Dentro do espírito que preside à celebração do dia do livro português, em que se celebram os autores e também o livro como objecto, há naturalmente um que se destaca de imediato, porque tem sido objecto das mais diversas e apaixonadas polémicas, e porque tem assumido os mais diversos formatos, numa metamorfose que diz bem da importância e da apetência do público.
Desde a miniatura e do livro de bolso que permitiriam a todo o cavaleiro “transportá-lo consigo para todos os lados a que fosse”, ao volume de edição luxuosa apropriado “para guarnecer a livraria de qualquer homem culto”, com gravuras ou ilustrações preciosas, à edição digital ou fac-similada, integral ou antológica e anotada, – tudo tem “vestido” o texto de ‘Os Lusíadas’ que conheceu a sua primeira edição em 1572, num livro de aparência relativamente modesta, impresso em Lisboa por António Gonçalves.

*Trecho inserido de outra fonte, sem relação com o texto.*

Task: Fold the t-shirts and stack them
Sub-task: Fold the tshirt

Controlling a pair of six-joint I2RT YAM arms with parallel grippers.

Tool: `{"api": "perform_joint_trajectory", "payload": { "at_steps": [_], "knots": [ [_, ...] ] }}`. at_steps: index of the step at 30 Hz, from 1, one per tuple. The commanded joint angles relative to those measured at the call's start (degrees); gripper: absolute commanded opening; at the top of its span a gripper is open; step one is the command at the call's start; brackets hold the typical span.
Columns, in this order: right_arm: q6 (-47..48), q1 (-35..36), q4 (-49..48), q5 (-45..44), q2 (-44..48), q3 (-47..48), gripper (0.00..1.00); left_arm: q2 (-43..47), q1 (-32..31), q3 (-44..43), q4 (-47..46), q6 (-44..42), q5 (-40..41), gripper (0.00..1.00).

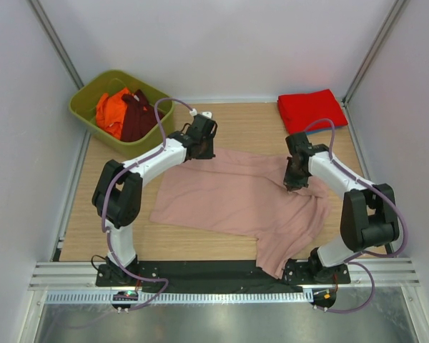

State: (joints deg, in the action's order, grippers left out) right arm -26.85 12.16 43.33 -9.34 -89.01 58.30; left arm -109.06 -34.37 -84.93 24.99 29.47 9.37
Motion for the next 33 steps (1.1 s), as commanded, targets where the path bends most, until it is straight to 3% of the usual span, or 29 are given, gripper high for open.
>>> {"api": "perform_joint_trajectory", "payload": {
  "at_steps": [1, 23, 27, 30, 31, 33],
  "knots": [
    [0.7, 0.3, 5.4, 6.2, 3.1, 2.8, 0.01, 0.9, 0.0, -0.5, -1.6, -0.9, -0.5, 0.11],
    [-1.7, 1.1, 6.2, 17.8, 3.9, -3.0, 0.05, -0.7, 0.0, -2.1, 0.0, -1.3, 0.1, 0.11],
    [-4.3, 0.6, 1.1, 23.4, 3.3, -4.6, 0.14, -1.3, 0.0, -3.5, 0.8, -1.3, 0.2, 0.11],
    [-5.3, -2.2, -0.7, 20.1, 5.1, -2.5, 0.26, -1.4, 0.0, -4.4, 1.0, -1.3, 0.3, 0.11],
    [-5.3, -3.1, -0.9, 18.6, 5.5, -0.5, 0.37, -1.5, 0.0, -4.7, 1.1, -1.3, 0.2, 0.12],
    [-4.9, -6.2, -1.9, 15.3, 5.6, 2.9, 0.48, -1.6, 0.0, -4.9, 1.2, -1.4, 0.2, 0.12]
  ]
}}
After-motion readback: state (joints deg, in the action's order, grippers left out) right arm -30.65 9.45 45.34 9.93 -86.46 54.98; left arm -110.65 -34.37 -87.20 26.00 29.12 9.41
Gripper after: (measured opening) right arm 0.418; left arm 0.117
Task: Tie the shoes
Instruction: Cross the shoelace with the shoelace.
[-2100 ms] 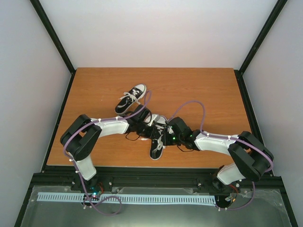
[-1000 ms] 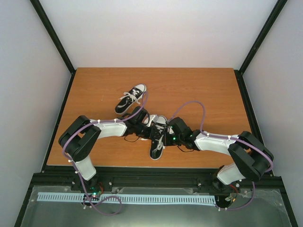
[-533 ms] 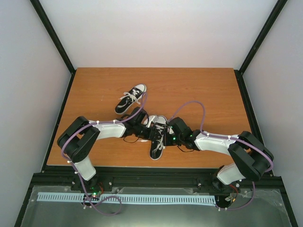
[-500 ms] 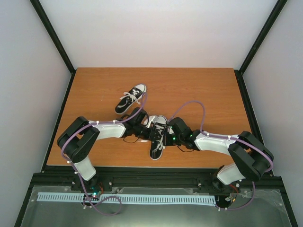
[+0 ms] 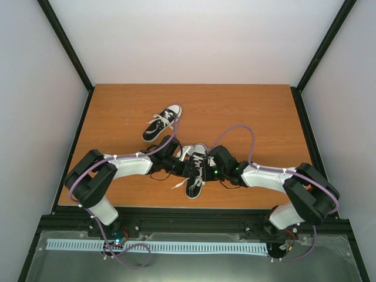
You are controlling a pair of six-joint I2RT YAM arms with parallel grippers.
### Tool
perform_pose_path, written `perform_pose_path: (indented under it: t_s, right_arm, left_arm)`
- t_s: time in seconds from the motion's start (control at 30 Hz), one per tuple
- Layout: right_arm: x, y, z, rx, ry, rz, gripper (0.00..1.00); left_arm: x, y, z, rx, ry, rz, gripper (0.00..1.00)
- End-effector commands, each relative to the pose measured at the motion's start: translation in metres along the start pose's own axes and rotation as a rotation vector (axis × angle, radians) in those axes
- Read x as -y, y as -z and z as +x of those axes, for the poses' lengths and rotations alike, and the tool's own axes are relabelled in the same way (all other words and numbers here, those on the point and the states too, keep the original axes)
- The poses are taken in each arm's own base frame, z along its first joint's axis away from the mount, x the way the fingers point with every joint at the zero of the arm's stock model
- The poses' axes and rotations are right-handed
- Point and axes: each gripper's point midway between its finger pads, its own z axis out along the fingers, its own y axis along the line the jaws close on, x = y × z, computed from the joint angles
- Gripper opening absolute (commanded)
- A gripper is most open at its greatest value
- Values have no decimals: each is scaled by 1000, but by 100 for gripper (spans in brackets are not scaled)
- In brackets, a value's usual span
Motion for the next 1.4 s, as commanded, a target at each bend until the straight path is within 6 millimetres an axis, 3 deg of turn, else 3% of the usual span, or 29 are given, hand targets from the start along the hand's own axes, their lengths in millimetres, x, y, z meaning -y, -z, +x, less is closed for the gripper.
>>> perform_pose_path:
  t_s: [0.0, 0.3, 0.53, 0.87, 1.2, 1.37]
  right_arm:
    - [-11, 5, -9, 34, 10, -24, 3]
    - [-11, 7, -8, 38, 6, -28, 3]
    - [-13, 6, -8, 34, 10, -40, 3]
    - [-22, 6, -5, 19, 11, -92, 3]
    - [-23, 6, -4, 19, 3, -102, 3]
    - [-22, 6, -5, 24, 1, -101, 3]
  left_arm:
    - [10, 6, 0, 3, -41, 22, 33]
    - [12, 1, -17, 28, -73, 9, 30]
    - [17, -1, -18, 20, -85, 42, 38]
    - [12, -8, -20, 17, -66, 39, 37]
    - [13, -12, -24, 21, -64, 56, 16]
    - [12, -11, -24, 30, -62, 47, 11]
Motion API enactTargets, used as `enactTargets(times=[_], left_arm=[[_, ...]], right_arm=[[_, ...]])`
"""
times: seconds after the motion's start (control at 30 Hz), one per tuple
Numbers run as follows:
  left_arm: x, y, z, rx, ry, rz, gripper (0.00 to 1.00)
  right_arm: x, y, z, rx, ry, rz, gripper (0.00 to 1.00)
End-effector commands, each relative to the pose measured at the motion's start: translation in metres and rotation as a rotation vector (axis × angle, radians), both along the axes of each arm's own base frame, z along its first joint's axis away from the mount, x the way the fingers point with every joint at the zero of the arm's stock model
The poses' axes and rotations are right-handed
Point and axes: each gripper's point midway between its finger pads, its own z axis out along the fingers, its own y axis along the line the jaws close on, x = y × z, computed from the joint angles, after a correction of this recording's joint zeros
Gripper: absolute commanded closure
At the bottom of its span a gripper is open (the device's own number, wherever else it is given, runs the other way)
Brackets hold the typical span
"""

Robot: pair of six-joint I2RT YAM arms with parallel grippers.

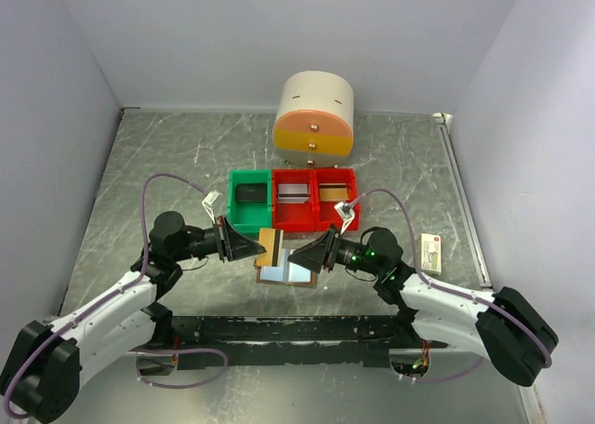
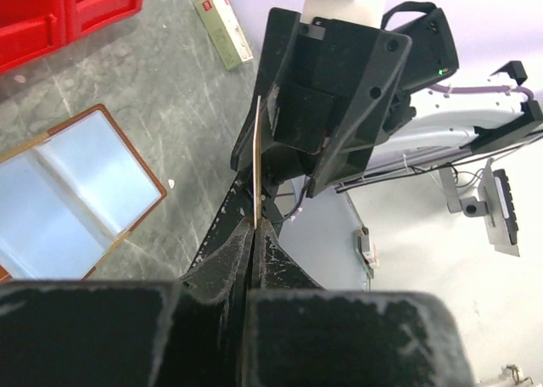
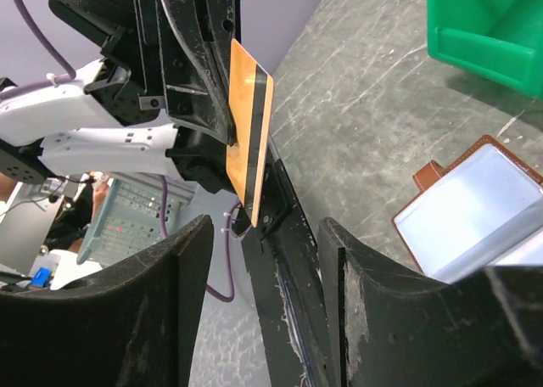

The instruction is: Take the credit cards out of the card holder

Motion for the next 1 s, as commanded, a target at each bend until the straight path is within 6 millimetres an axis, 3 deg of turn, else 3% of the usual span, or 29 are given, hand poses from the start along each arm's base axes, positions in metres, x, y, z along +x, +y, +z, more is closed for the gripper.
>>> enactTargets(times=[0.0, 0.27, 0.97], left_arm=[[-0.011, -0.003, 0.018, -0.084, -0.057, -0.077, 0.93], [-0.016, -0.005, 0.017, -0.107, -0.043, -0.104, 0.93], [-0.016, -0.007, 0.018, -0.131, -0.043, -0.095, 0.93]], right_arm=[[-0.001, 0.007, 0.026, 0.078, -0.047, 0.039, 0.49], [-0.003, 0.019, 0.04, 0.131, -0.058, 0.093, 0.58], [-0.009, 0.036, 0.037, 0.173, -0.014, 0.178, 0.88]])
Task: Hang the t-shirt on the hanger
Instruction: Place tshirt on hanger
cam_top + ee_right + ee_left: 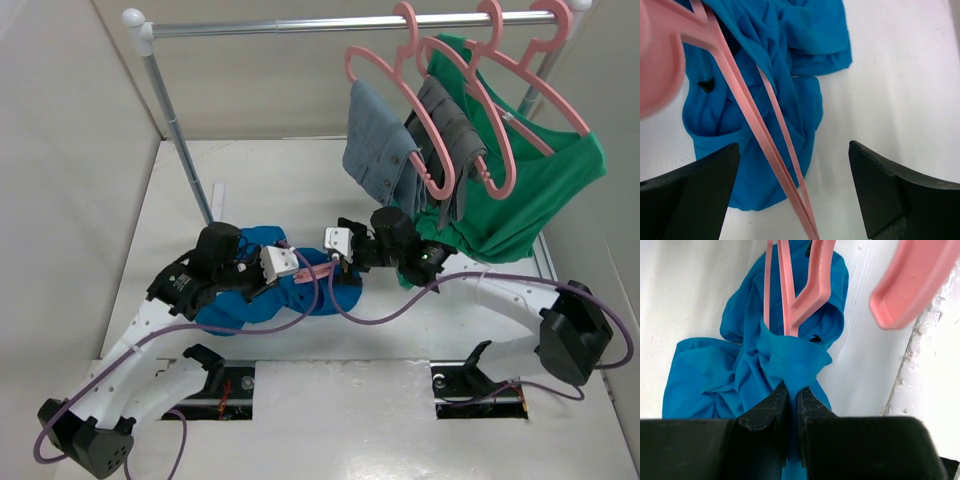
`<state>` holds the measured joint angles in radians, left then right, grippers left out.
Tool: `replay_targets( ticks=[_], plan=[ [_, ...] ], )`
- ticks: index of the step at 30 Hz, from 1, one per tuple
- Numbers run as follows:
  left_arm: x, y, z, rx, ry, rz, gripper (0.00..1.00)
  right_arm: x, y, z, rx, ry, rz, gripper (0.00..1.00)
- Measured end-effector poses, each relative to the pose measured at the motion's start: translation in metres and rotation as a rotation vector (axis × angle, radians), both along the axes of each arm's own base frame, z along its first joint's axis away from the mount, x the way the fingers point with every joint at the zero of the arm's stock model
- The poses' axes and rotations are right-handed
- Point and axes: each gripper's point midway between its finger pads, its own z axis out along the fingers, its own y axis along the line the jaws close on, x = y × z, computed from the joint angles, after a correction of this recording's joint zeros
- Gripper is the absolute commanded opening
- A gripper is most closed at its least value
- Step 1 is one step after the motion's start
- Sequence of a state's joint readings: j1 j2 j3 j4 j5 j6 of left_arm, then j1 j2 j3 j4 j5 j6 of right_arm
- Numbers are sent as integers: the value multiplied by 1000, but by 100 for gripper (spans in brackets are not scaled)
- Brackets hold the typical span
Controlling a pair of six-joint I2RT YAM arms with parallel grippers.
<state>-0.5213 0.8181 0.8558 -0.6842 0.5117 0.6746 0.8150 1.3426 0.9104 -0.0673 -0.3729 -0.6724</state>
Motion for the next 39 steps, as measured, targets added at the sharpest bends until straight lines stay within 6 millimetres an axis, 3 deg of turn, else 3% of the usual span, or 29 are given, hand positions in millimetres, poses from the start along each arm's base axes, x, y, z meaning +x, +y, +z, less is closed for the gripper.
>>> replay_targets(
  ticks=[4,7,8,11,12,13,15,21,25,31,39],
  plan=[
    [0,-2,7,-12,-9,-5,0,6,0,-15,11,58,61,91],
    [1,-2,10,-18,-14,-7,0,13,1,-29,4,100,81,79],
    [1,-3,10,-17,-13,-8,0,14,4,-32,3,112,90,59],
    [1,-3,10,-17,-10,-9,0,14,13,-33,15,145,116,25],
    [1,-2,10,-16,-12,-5,0,14,15,-32,22,147,125,7],
    [6,0,12,-9,-32,10,0,11,16,-31,22,154,142,1],
    [16,5,18,0,-70,43,0,-3,17,-36,8,192,171,0],
    [10,4,18,14,-75,0,7,-19,11,-19,15,149,171,0],
    [8,-3,33,-9,-111,-53,0,-32,-1,-8,38,126,162,0],
    [6,-11,64,-54,-142,-113,0,-41,-9,15,79,65,141,0],
    [0,-20,71,-74,-104,-182,0,-49,-20,20,72,40,111,0]
  ],
)
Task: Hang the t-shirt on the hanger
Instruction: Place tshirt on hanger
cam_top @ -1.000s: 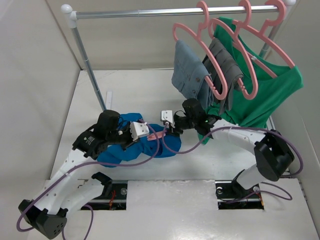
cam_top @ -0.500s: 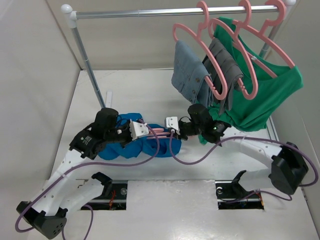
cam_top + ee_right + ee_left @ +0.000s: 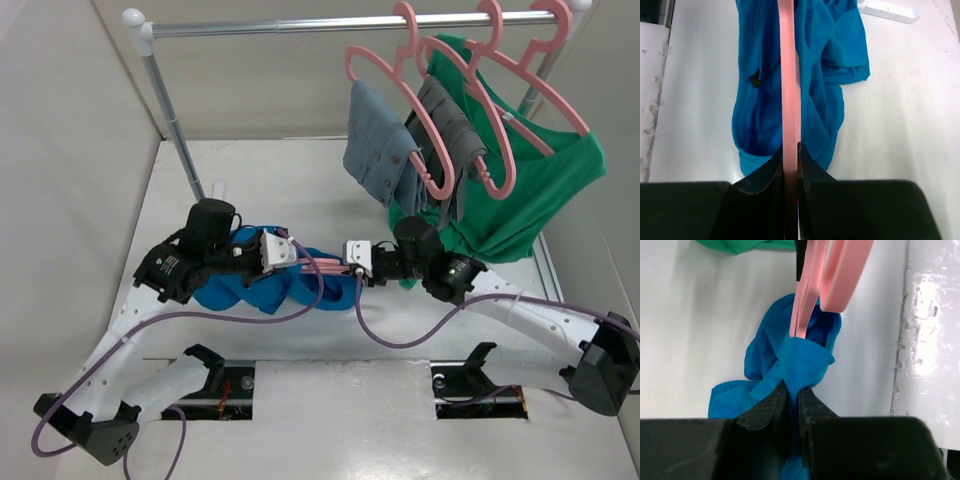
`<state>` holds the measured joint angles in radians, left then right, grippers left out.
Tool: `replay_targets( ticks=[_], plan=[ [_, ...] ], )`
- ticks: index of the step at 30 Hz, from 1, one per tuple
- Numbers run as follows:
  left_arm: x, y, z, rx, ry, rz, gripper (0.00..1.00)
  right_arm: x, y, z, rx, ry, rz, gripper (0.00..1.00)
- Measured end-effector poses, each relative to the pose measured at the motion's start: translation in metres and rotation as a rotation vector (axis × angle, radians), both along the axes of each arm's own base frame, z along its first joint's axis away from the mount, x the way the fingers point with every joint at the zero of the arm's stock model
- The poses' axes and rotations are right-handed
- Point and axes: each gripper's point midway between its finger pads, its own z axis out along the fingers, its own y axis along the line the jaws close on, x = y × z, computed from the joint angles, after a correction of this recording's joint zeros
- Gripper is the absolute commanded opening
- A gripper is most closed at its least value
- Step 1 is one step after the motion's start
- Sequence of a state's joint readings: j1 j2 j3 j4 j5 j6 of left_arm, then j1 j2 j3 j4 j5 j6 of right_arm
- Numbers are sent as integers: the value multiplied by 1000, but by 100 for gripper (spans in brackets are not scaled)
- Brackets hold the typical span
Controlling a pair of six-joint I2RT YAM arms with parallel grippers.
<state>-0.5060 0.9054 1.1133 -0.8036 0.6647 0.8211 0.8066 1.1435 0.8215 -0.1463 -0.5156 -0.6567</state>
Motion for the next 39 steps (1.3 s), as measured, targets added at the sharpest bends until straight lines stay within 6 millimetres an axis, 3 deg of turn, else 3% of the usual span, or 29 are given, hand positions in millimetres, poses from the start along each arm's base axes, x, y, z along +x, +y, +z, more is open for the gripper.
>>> replay_targets(
  ticks=[2,6,8,11,12,15,19,22,25,28,32,34,36,37,39],
  plan=[
    [0,-2,4,-3,9,-14,0,-1,-2,3,2,-9,-2,0],
    [0,-6,12,-11,10,-41,17,0,-5,9,13,-26,-8,0],
    [4,-5,11,0,9,-36,36,-1,-7,8,5,-19,-7,0],
    [12,-2,3,27,33,-17,52,-3,-11,3,-14,-5,-7,0],
    [14,-2,-2,40,49,-17,72,-3,-12,2,-18,-1,-6,0],
    [14,-1,-8,60,89,-43,96,-5,-13,-1,-25,15,0,0],
    [7,0,6,42,77,-94,100,-1,-18,-3,-26,32,-8,0],
    [-2,-1,14,32,53,-145,100,1,-20,-2,-23,35,-18,0],
    [-12,0,9,51,52,-181,100,1,-19,-2,-21,43,-18,0],
    [-15,5,-17,94,67,-162,100,-1,-17,1,-16,41,-14,0],
    [-2,16,-56,152,64,-54,95,-4,-13,10,-7,28,-3,0],
    [7,17,-63,154,55,-5,56,-6,-15,5,-28,41,-10,0],
    [15,17,-64,154,42,25,25,-6,-17,4,-35,43,-16,0],
    [19,16,-64,152,38,33,0,-6,-17,5,-35,43,-22,0],
    [24,14,-63,147,28,43,0,-5,-20,6,-36,40,-37,0]
  ],
)
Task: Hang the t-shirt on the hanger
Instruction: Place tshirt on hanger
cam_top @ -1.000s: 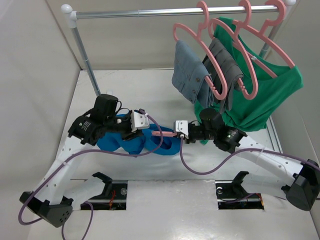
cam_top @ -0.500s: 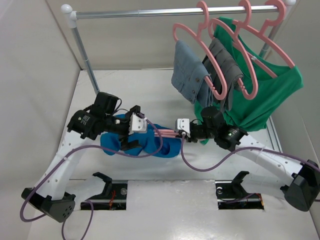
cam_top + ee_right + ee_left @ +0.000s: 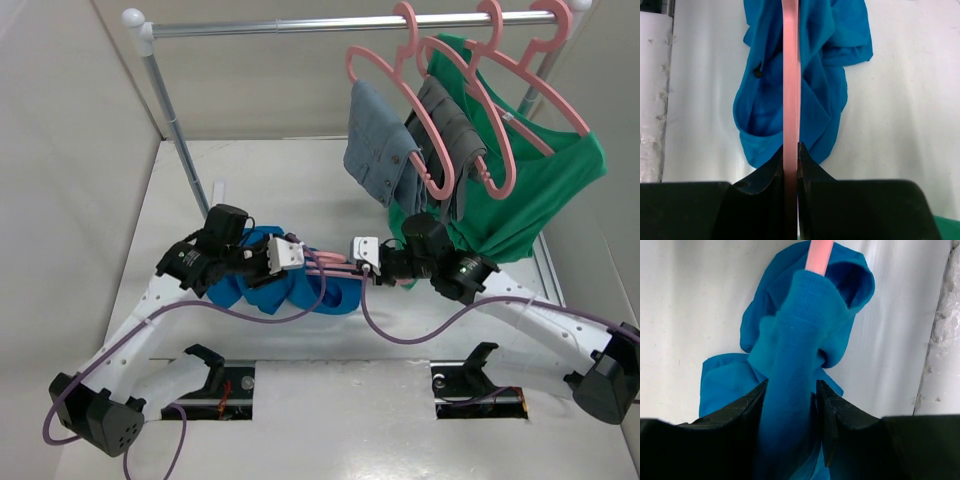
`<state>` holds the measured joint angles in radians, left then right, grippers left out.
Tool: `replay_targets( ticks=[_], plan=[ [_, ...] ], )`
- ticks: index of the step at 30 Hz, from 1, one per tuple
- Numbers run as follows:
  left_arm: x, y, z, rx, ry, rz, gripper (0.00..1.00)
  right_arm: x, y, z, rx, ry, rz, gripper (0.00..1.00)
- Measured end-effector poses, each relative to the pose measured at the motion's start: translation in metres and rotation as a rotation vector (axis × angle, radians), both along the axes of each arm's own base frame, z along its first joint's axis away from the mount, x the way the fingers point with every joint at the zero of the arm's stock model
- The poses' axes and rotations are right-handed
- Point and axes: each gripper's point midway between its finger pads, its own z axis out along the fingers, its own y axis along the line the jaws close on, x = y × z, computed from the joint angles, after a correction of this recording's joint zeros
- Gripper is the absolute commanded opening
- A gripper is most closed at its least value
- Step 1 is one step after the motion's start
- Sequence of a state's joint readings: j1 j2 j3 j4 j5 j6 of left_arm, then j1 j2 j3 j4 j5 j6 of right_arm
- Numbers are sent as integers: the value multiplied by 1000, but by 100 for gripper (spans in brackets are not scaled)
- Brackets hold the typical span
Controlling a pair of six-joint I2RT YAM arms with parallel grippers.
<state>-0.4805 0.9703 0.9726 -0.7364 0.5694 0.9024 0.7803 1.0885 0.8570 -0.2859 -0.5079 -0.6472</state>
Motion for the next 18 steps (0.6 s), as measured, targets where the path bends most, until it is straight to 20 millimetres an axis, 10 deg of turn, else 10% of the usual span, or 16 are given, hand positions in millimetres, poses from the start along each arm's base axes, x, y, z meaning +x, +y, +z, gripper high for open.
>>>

Para concluir, há algo que queira sublinhar ou acrescentar sobre este tema?
Retomando os exemplos oportunos que lembrou, Camilo Castelo Branco e Luís de Camões, eles mostram bem o que deve ser formar leitores para a vida.
A escola tem de fazer esquecer que Camões e Camilo são autores “do programa”. Ou mais ainda, tem de fazer notar que ultrapassam os muros da escola. É certo que, normalmente, se toma um primeiro contacto com um e outro no ensino oficial: como também o primeiro contacto que se toma com a geometria que nos acompanha vida fora se trava na escola. Rever-se em alguns versos d’ ‘Os Lusíadas’ ou das ‘Rimas’, embrenhar-se no mundo de Basílio Enxertado Fernandes ou chorar, sem vergonha, com Mariana, deve ser um exercício que se pratica pela vida fora.